Since the refiner is a deep network too, it must be trained as well as the main pipeline, with the further condition that its training cannot start until the main network has converged, as otherwise it will not learn useful information, i.e., the refiner and the main network cannot be trained in parallel. This increases the total training time.
The modular nature of DenseFusion also requires that the network has to be deployed on hardware that is more powerful (and expensive) since it requires more memory usage to run the inference because two models have to be loaded into the VRAM at the same time. Of course, this could be mitigated by using simpler segmentation networks, but the accuracy of the masks greatly impacts the overall performance of the estimator, so a careful trade-off must be chosen. Another feature of the DenseFusion architecture is that it is quite noisy, in the sense that the estimated pose has a considerable degree of variability. This fact could be explained by the decision to make a direct regression on the input images, which means that the network has to learn a strongly non-linear function that maps the 2D information (the ones in the image space) to 3D space (position and orientation); therefore, especially for the orientation, even very slight changes in the input could produce very different outputs in the final prediction. DOPE, on the other hand, applies a keypoint-based regression, mapping 2D information (the RGB image) to 2D keypoints (the corners and the centroid), so the function to be learned is simpler, and the pose is less noisy. Another consequence of performing a direct regression on the images is that the network might suffer a considerable drop in performance if the camera parameters used for training are not exactly the same as the ones used during the inference stage: making 6D predictions directly on the images causes the network, during the training phase, to specialize too much on the particular characteristics of the images coming from a specific camera, indirectly learning also the intrinsics, distortions, and all those parameters tightly linked to the camera used to construct the dataset. On the other hand, DOPE (and all methods using a keypoint-based regression) does not suffer from this, thanks to the following features:
It usually has an initial normalization and resizing stage that makes all objects look identical, independent of the camera used;
The network outputs keypoints in the rectified space only;
Some kind of algorithm is used to transform these keypoints in 3D and obtain the final pose.
In this framework, the camera parameters are only used in the first stage to rectify the image and in the final stage to obtain the final pose; the whole network is trained and makes predictions on normalized images. The main advantage is obviously that once trained on a dataset, the algorithm is very resilient to changes in the camera parameters to the point that even a different camera could in principle be used for inference, while a network that directly makes the regression should be retrained if the two cameras have very different parameters.

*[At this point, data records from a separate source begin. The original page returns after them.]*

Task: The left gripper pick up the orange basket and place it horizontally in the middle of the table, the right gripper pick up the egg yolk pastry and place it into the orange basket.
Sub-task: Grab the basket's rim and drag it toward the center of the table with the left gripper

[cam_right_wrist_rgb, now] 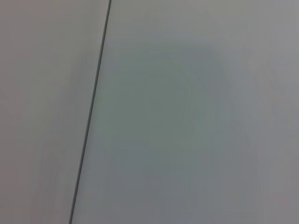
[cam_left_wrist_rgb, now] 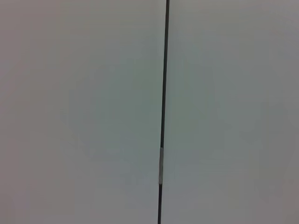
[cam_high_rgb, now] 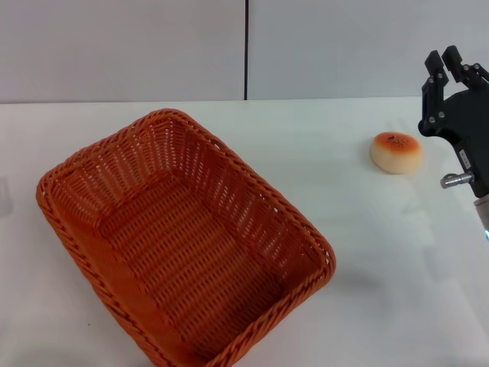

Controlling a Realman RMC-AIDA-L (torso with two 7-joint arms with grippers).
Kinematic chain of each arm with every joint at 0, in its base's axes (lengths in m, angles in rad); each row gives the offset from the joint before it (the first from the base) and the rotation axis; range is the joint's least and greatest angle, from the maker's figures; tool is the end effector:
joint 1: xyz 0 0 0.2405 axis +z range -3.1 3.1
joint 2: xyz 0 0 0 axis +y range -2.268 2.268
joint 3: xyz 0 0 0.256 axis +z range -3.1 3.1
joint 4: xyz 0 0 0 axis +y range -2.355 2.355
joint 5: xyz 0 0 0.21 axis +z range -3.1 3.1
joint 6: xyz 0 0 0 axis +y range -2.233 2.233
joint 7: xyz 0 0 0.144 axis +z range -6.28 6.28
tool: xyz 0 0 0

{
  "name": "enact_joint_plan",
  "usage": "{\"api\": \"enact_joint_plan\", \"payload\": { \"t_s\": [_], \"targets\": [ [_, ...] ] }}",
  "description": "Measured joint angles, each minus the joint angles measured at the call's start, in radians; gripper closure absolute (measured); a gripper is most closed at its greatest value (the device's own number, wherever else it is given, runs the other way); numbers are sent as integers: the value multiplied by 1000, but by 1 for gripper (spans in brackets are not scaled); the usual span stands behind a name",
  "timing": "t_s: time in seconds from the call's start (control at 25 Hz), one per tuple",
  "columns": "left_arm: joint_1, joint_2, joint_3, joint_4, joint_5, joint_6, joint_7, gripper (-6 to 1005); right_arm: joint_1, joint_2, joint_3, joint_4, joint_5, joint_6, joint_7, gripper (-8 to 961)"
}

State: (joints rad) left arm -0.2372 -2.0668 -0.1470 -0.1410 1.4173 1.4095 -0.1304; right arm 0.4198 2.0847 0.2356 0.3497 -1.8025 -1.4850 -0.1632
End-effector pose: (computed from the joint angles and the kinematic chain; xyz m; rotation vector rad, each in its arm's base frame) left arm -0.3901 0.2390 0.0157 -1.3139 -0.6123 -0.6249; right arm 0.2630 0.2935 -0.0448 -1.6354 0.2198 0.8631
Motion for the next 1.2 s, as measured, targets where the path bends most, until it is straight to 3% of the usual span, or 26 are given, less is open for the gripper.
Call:
{"api": "enact_joint_plan", "payload": {
  "t_s": [0.2, 0.76, 0.88, 1.2],
  "targets": [
    [0, -2, -22, -1, 0, 3, 0, 638, 2, -1, 0, -1, 0, -3, 2, 800],
    [-25, 6, -13, 22, 7, -2, -6, 344, 2, -2, 2, 1, 0, -5, 2, 800],
    [-34, 7, 31, 69, 9, -1, -68, 246, 2, -2, 3, 1, 0, -6, 2, 800],
    [-45, 8, 249, 307, 10, -9, -392, 245, 4, -4, 4, -4, 0, -6, 1, 800]
  ]
}}
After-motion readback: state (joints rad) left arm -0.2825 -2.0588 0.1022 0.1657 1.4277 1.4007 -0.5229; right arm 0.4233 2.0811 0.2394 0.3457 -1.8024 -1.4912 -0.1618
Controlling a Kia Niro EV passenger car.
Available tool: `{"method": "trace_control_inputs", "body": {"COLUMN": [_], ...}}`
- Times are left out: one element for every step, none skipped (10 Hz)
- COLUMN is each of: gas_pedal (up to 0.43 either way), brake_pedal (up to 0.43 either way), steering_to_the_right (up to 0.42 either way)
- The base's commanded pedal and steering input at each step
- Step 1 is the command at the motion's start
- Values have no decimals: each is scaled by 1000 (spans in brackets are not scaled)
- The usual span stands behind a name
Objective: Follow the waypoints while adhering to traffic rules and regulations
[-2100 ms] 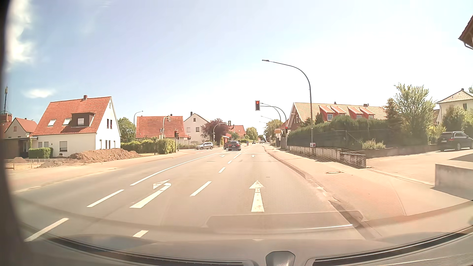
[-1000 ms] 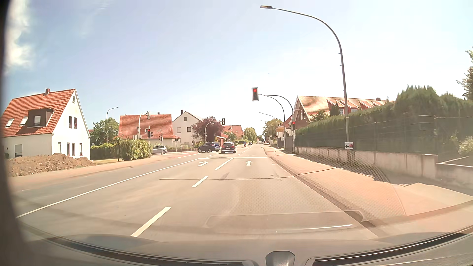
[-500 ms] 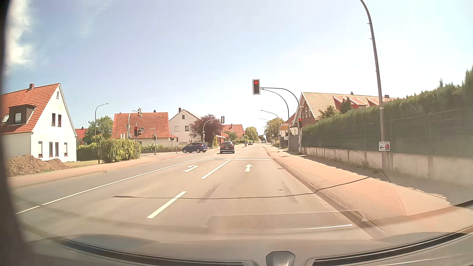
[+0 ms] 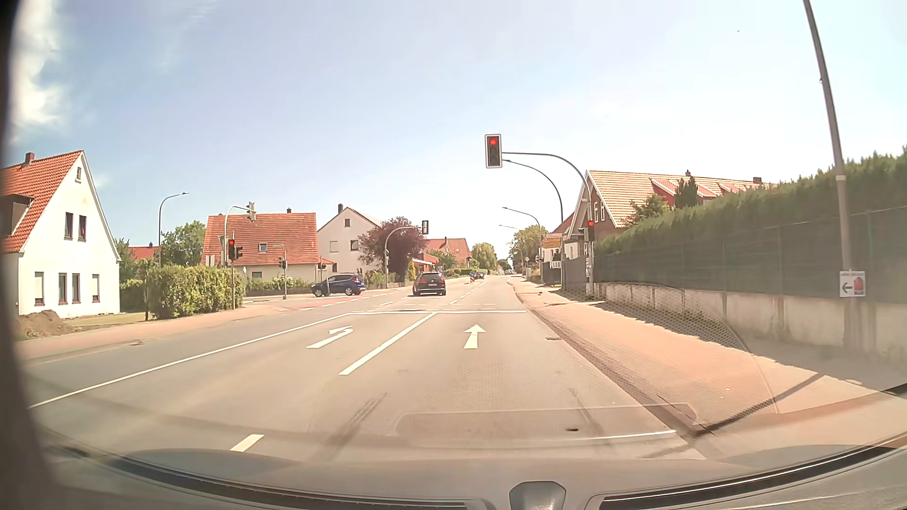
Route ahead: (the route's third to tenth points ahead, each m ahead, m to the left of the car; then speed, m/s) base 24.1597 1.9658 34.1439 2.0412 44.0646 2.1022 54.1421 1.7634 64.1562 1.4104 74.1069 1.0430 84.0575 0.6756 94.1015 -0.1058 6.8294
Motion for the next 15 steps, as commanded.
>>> {"method": "trace_control_inputs", "body": {"gas_pedal": [0,0,0,0,0,0,0,0,0,0,0,0,0,0,0], "brake_pedal": [256,256,250,250,244,250,244,250,244,250,244,244,244,244,244], "steering_to_the_right": [-4,-3,-3,-3,-3,-3,-3,-3,-3,-3,-3,-3,-3,-2,-3]}}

Finally, only one disadvantage of the proposed post-refinement algorithm can be highlighted in comparison with DenseFusion. Indeed, the proposed post refinement algorithm used to enhance DOPE in terms of dimension variability, requires more time than DenseFusion to retrieve the estimated pose due to the virtual depth map generation and the comparison with the real one at each iteration of the optimization problem. The optimization time might be reduced depending on the solver parameters and the required accuracy. Nevertheless, the inference time is less important than the accuracy of the estimated pose given the specific use case, when the pose estimation is performed only at the planning time.